# WHAT THE TASK REQUIRES:
Nothing should appear in the answer except the line containing "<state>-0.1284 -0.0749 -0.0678" and the lines following it through the end of the listing, each given exactly.

# INPUT DATA:
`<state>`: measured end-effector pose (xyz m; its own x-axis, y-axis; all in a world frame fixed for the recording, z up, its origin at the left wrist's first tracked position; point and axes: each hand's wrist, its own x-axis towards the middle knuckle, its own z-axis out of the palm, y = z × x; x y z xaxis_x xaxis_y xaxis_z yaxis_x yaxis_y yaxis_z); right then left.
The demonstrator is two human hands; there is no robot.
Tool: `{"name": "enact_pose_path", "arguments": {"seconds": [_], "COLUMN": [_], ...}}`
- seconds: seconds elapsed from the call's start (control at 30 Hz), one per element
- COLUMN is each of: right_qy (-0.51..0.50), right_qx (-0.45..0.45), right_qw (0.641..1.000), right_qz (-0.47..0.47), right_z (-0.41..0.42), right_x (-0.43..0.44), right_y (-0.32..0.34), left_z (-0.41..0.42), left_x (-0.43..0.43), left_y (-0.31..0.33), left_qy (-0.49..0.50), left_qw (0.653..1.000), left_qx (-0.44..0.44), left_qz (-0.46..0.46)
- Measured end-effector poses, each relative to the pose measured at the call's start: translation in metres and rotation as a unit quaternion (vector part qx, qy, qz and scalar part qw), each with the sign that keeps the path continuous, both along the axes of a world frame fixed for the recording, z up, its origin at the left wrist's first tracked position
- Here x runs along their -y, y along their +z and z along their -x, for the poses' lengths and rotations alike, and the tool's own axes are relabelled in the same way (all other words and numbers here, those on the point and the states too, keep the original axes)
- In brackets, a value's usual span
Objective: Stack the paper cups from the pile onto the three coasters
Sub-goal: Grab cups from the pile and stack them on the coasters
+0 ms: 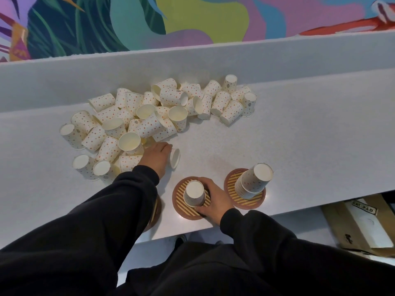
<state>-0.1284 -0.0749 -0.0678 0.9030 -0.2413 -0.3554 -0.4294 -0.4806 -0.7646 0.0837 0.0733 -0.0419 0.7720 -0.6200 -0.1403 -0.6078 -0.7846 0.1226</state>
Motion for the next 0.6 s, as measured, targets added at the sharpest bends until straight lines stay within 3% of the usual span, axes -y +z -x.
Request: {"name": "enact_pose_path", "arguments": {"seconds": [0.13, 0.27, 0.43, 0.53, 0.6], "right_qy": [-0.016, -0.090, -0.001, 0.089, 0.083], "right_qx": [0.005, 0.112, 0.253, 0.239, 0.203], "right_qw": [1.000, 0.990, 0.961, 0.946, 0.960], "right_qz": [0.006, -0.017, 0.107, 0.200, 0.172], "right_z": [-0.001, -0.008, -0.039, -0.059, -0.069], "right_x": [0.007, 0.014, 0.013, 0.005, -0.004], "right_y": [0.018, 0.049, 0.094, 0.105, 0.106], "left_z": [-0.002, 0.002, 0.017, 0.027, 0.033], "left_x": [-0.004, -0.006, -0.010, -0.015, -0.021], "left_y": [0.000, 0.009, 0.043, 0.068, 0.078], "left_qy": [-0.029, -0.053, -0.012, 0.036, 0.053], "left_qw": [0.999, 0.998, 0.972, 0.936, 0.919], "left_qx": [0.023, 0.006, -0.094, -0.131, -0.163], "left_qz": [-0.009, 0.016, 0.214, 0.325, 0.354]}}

# WRITTEN RESPONSE:
<state>-0.1284 -0.0749 -0.0678 0.9030 -0.2413 -0.3554 -0.4294 -0.4806 -0.7646 0.0837 0.0733 -0.0419 0.7720 -0.6200 -0.1403 -0.6078 -0.7846 0.1226</state>
Motion for the next 0.6 s, as measured, targets added at the sharpest bends until straight lines stay within 3% of the usual span, axes -y +z -x.
Request: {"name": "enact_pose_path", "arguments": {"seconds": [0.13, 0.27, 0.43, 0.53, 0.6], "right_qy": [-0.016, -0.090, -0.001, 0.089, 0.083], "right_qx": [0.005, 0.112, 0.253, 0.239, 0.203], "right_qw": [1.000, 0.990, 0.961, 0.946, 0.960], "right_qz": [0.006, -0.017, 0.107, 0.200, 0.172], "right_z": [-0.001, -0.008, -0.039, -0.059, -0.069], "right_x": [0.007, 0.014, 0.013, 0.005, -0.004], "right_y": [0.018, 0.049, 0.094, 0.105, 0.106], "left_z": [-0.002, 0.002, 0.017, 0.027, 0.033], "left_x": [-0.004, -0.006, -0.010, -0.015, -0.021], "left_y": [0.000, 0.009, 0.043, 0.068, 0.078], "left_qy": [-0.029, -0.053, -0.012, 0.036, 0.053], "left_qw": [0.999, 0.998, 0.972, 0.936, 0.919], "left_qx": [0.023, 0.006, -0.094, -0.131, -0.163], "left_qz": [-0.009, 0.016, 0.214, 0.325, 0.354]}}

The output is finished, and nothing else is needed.